Work to complete
Keeping each word and mark in place, write out the full listing once more.

Data

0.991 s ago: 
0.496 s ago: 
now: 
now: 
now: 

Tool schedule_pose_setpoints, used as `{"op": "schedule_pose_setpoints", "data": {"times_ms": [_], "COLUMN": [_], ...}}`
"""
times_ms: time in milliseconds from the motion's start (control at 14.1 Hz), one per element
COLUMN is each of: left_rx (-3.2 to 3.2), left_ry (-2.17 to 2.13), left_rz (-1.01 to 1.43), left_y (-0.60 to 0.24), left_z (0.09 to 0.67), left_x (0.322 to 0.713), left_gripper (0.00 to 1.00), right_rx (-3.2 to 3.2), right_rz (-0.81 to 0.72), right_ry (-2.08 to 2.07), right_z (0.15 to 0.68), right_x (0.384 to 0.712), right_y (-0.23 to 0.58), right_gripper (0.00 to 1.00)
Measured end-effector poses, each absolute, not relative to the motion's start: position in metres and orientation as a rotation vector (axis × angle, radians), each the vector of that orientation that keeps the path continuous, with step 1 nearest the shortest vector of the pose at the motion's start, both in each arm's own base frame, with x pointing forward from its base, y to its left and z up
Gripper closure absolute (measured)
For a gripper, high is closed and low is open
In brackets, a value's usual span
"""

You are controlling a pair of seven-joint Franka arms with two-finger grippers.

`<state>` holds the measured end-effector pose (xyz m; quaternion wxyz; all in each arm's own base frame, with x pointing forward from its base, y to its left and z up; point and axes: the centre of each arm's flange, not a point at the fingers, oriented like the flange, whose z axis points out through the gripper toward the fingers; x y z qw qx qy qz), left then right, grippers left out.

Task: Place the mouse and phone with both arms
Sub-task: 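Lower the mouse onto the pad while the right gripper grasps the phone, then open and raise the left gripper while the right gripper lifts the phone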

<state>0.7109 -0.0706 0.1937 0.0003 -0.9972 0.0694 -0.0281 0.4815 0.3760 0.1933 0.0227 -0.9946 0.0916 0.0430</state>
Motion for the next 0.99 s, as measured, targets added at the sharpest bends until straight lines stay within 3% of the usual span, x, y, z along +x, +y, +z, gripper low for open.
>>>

Task solution
0.991 s ago: 
0.496 s ago: 
now: 
now: 
now: 

Tool schedule_pose_setpoints, used as `{"op": "schedule_pose_setpoints", "data": {"times_ms": [_], "COLUMN": [_], ...}}`
"""
times_ms: time in milliseconds from the motion's start (control at 14.1 Hz), one per element
COLUMN is each of: left_rx (-3.2 to 3.2), left_ry (-2.17 to 2.13), left_rz (-1.01 to 1.43), left_y (-0.60 to 0.24), left_z (0.09 to 0.67), left_x (0.322 to 0.713), left_gripper (0.00 to 1.00), right_rx (-3.2 to 3.2), right_rz (-0.81 to 0.72), right_ry (-2.08 to 2.07), right_z (0.15 to 0.68), right_x (0.384 to 0.712), right_y (-0.23 to 0.58), right_gripper (0.00 to 1.00)
Measured end-effector poses, each absolute, not relative to the motion's start: position in metres and orientation as a rotation vector (axis × angle, radians), each the vector of that orientation that keeps the path continuous, with step 1 nearest the shortest vector of the pose at the motion's start, both in each arm's own base frame, with x pointing forward from its base, y to its left and z up
Gripper closure absolute (measured)
For a gripper, high is closed and low is open
In brackets, a value's usual span
"""

You are controlling a pair of seven-joint Franka arms with two-finger grippers.

`<state>` holds the measured end-effector pose (xyz m; quaternion wxyz; all in each arm's own base frame, with x pointing forward from its base, y to its left and z up; point and axes: the centre of each arm's flange, not a point at the fingers, oriented like the flange, whose z axis points out through the gripper toward the fingers; x y z qw qx qy qz), left then right, grippers left out.

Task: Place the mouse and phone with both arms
Sub-task: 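Lower the mouse onto the pad while the right gripper grasps the phone, then open and raise the left gripper while the right gripper lifts the phone
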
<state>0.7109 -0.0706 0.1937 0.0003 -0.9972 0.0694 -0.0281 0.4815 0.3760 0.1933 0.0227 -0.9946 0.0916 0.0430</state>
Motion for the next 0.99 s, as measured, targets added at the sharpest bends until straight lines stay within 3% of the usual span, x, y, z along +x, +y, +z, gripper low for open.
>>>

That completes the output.